Working conditions were not the only determinant of the workers’ emotional states; as only a third of NCHS, regardless of their job category, rated their jobs as severe/potentially dangerous. A very strong effector was also the income and its sufficiency to workers’ needs and capabilities. The relationship between financial suffering and emotional distress symptoms reported in literature [7,8,9,10] was confirmed by our finding of increasingly larger odds of DAS states with more serious levels of income insufficiency. A socioeconomic paradox was seen, as most of the staff were highly educated and belonging to the middle or high social class and, at the same time, receiving insufficient income. Additionally, an effort-reward imbalance, particularly financial, was shown among half of them. The paradox and imbalance may be caused by the greatly impacted Egyptian economy in years 2017 to 2019 with its resulting rise of prices that drained most of the population [12]. Our results confirmed the association of effort-reward imbalance with DAS symptoms that was previously reported in literature [11]. Contextually, our findings added more to the relative contribution of the financial aspect to mental health, not only among our study group but may also be nationally.

Implications

In addition to the help in seeking psychiatric consultations for those experienced severe/extremely severe levels of distress, this study results motivated us to raise the issue of social working environment to the policy and decision makers to take the needed corrective actions. Also, we arranged to include the screening for mental health problems within the activity of occupational health clinic that serves all hospital staff.

Strength and limitations

To our knowledge, this work was among the earliest to study symptoms of emotional distress among NCHS. Our study filled the knowledge gap about an important, but usually overlocked, sector of healthcare personnel particularly before the era of COVID-19 pandemic (data collection in 2019) when the studies were scarce on this group of workers. Publishing of Egyptian studies in late 2020 including clinical staff, has enabled a post-hoc comparison of our results across both the study participants (non-clinical versus clinical staff) and the time frame of the study conduct (before versus during COVID-19 pandemic). Also, some of the psychosocial working conditions that were related to workers’ mental health have been highlighted.

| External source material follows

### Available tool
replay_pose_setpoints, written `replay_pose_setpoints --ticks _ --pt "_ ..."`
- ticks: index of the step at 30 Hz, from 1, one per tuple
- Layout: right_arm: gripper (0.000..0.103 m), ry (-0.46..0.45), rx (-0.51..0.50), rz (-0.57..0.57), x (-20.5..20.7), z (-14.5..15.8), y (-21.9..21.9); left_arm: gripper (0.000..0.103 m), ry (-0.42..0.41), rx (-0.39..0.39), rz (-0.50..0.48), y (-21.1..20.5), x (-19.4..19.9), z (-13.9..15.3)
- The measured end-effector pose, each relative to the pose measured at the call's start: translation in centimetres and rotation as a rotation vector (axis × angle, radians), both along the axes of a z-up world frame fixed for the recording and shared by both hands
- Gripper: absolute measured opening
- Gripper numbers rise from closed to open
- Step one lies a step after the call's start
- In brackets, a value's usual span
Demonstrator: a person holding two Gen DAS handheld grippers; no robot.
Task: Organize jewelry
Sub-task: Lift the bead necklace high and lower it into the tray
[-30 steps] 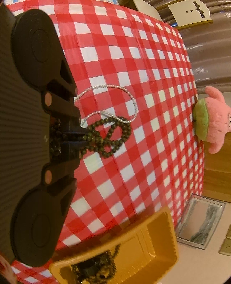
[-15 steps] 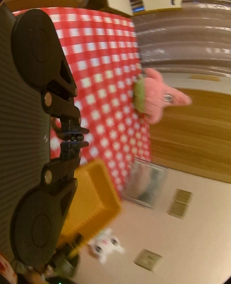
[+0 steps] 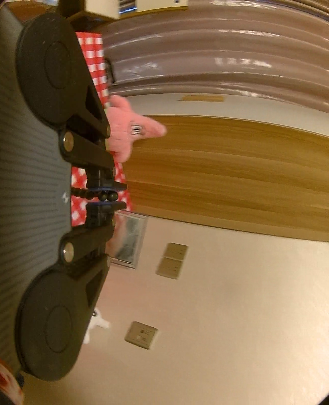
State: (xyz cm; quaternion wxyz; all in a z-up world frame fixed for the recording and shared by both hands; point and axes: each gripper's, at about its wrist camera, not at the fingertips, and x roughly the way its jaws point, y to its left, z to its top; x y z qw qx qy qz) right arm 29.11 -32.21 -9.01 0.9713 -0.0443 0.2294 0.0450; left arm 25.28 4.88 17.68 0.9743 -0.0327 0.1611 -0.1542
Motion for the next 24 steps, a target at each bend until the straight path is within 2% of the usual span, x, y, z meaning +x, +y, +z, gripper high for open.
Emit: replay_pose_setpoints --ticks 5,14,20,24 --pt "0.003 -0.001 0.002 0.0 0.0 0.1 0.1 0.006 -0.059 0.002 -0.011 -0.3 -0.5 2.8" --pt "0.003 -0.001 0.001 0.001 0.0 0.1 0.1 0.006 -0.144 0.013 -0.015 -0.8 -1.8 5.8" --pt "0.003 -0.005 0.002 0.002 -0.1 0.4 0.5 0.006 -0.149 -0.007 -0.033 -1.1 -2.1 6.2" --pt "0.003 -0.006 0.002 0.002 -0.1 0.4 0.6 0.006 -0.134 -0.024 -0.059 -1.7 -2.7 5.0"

This study results are still valid even with this not recently collected dataset. The two main DAS-associated factors, namely job stress and economic conditions, are still present or even intensified. Hospital working conditions are still having the same, or even higher, stress level given the circumstances of COVID-19 pandemic. Additionally, the forementioned hard economic status in Egypt is expected to continue due to the adverse global economic developments that were recently aggravated by the war in Ukraine [32] and is expected to impact similar resource-limited countries too.

This research has some limitations. First, the cross-sectional design barely allows for making a causal inference. Second, the study setting in ASUHs, one of the largest Egyptian university hospitals serving a huge number of patients. This environment with a relatively higher job stress may entail cautious generalization of our results in other hospital settings. Third, due to the unbalanced representation of the various job categories in the included sample, we run a post hoc power calculation (Additional file 1) based on the distribution of depression within job categories shown in Table 1. Apart from “Technicians” group for whom the sample showed 83% power, the power was inadequate (< 80%) for all other job categories. This high level of β error can limit our conclusion about the absence of between job differences in the odds of emotional distress symptoms; however, it will most probably not jeopardize the within-jobs estimated proportions of DAS symptoms. Fourth, this study aimed to give an overview of emotional distress symptoms and differentiate between depression, anxiety, and stress using DASS-21 scale. For more in-depth investigation of mental health, we suggest using other tools such as Penn State Worry Questionnaire that distinguish between generalized anxiety disorder and other anxiety disorders. Also, the Worry Domain Questionnaire can be used, which systematically investigate the domains in which worry is experienced, including the work domain.

Conclusion

Non-clinical hospital staff were commonly affected by symptoms of DAS with high rates of severe/very severe levels. Younger individuals suffered depression and stress more than older and women suffered anxiety more than men. Perceived Job stress level was strongly associated with emotional distress with an obvious higher likelihood with the higher levels. Measures to decrease job stress that are particularly related to work-life conflict, open communication with superiors, and finding talented personnel for best exploitation of their skills are needed. Most of participants received insufficient income despite belonging to the middle and high social class; and an effort-reward imbalance, particularly financial, was shown. Insufficient income was a strong correlate with emotional distress, and mitigation measures are urgently needed.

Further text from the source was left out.